‘Honest’ placebos help without side-effects, expense
Here’s my latest article on McKnight’s Long-Term Care News:
‘Honest’ placebos help without side-effects, expense
Older residents frequently enter long-term care with multiple medications prescribed for their varying health conditions. In fact, it’s the polypharmacy itself that can bring them to our doors due to harmful medication interactions and symptoms such as dizziness that lead to falls, hospitalizations and the need for increased care.
In long-term care, geriatricians often work to reduce the number of medications their patients receive.

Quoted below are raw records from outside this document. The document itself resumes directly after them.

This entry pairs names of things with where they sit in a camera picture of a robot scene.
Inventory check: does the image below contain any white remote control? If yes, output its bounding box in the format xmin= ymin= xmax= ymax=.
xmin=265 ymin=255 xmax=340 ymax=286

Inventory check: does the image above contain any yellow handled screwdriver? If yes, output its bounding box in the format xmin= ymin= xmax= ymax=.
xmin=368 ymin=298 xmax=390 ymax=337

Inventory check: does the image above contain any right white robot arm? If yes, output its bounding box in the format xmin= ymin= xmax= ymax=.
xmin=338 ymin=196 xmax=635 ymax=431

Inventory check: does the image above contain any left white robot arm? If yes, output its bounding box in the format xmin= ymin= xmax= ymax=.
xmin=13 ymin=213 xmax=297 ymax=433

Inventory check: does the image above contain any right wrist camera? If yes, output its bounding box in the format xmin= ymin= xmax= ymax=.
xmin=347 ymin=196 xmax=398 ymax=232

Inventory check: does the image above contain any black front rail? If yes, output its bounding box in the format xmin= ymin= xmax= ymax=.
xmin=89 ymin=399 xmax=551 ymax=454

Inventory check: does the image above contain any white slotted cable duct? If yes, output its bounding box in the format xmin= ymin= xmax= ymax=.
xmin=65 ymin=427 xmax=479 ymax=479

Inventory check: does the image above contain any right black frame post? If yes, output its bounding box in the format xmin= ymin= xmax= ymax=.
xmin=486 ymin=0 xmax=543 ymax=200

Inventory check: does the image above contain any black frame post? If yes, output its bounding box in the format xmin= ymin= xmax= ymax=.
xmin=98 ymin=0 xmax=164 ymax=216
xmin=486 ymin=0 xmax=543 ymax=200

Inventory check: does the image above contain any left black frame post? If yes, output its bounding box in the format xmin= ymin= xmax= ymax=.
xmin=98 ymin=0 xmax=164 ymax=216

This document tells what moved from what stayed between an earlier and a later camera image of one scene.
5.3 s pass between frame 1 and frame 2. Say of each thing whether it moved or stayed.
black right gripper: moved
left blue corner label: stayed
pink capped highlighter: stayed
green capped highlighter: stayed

A 2011 review in the journal Gerontology suggests that the use of a placebo may be a worthwhile tool in this effort.
Typical purpose of placebos
A placebo is often thought of as a harmless substance used as a control in research to determine the effect of actual medications. In order to be proven effective, the experimental medication must be significantly more beneficial to subjects than the placebo because simply receiving a pill is found to have beneficial effects.
In other words, medical conditions can improve just by thinking that the pill one is taking is going to help, even if it has no medical properties. (This is why I like to read the copy on, say, a bottle of hair conditioner — to enhance its psychological effects … I’m only half-kidding.)
Atypical use of placebos
The studies reviewed in the 2011 Gerontology article consider the placebo not as a control condition but as a substance worthy of study in and of itself, investigating factors that influence its level of effectiveness.
They examined the use of placebos as an analgesic, to address anxiety and depression and for Parkinson’s disease and consistently found a significant reduction in symptoms — especially when paired with verbal suggestions that the placebo will be successful.
‘Honest’ placebos
In Jo Marchant’s “A Placebo Treatment for Pain” in the New York Times this month, she writes of a 2014 study that found that a placebo was 60% as effective as a pain pill. What’s more, when the actual pain medication was labeled “placebo,” it reached 60% of its usual effectiveness.
Even more remarkably, these results held up when the placebo was honestly labeled as such. Despite knowing that the pill they were taking was a placebo it was still half as effective as the pain medication.
(I find this mind power incredible, so much so I almost ended each of the sentences in this section with an exclamation point!)